Feeless alternatives: Networks like IOTA and NANO offer zero-cost transactions (ignoring the hardware, electricity, and administrative costs of running your own node). These systems use Proof-of-Work requirements and sophisticated prioritization algorithms to prevent spam attacks rather than transaction fees. However, both networks have faced real-world spam attacks—most notably NANO’s March 2021 incident where attackers created 14.5M fake accounts to congest the network. While defensive improvements have been deployed, it remains unclear whether feeless networks can indefinitely neutralize spam attacks as attack methodologies evolve. For high-stakes applications like safety certifications, this ongoing arms race between spam mitigation and attack vectors presents a potential reliability concern.

What makes this particularly relevant to the OCR-to-hash concept: Estonia’s system proves that hash-based document verification works at national scale. While they’re currently focused on digital documents in government databases, the same cryptographic principles could extend to physical documents like product certifications and receipts—exactly as proposed in this article

FAQ: Six Reflex Skeptic Questions and Answers:

Why not just use QR codes?
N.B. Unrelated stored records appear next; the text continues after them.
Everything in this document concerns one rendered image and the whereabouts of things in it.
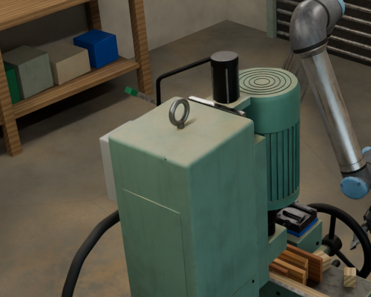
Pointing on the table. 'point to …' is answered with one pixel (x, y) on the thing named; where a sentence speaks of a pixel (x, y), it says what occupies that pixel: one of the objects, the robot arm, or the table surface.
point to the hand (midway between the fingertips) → (363, 252)
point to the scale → (289, 287)
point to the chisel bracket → (277, 243)
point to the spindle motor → (276, 128)
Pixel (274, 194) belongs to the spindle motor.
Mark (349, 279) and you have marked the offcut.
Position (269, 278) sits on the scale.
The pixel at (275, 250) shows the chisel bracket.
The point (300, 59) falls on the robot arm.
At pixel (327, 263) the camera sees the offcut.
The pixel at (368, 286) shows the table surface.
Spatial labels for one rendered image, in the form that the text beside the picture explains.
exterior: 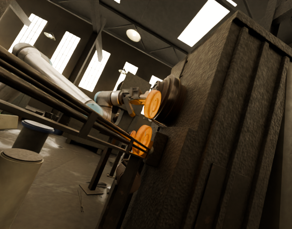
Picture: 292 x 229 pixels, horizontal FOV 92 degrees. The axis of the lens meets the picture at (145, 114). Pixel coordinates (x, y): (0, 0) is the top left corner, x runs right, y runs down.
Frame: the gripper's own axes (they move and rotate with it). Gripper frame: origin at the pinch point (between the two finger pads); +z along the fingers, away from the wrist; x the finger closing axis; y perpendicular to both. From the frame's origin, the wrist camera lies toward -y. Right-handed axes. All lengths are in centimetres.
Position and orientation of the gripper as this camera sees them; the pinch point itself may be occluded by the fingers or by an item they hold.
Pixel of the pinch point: (153, 101)
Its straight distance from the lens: 77.4
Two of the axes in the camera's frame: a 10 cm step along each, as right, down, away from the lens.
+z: 9.5, 0.2, -3.1
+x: 2.9, 3.0, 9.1
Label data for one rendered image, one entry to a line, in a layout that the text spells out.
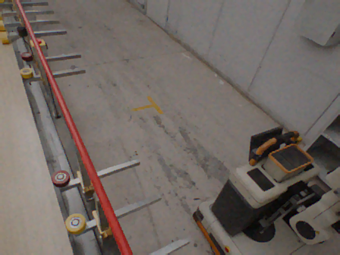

They already exist and work fine.

Answer: QR codes can be copied/cloned easily, don’t provide cryptographic verification, and can’t be human-read for transparency (which was the whole point). This system works with existing text.
This is just blockchain hype. We don’t need another crypto solution.

Answer: This isn’t cryptocurrency - it’s using basic cryptographic hashing that predates blockchain. The Estonia example shows government-level implementation. No tokens, no mining, just verification.
OCR is unreliable. What happens when it misreads something?

Answer: The normalization rules handle common OCR variations. Failed verification just means retry the scan. Modern phones can manager OCR that is remarkably accurate for printed text within marked boundaries. And that tech just gets better and better.
Companies will never adopt this - it’s too expensive to change POS systems.

Answer: The Medpro fraud cost £122m. How many POS upgrades would that buy? Plus, early adopters get competitive advantage through trust. Implementation could be gradual anyway, unless governments pass adoption laws for certain classes od verifiable thing. Michelle Mone (Medpro) could have determined at shipment number 1 that Intertek had certified her garments, then cancelled 71 following shipments The UK government could have been advised sooner that this particular supply was proving problematic.
What stops someone from just hosting their own fake verification server?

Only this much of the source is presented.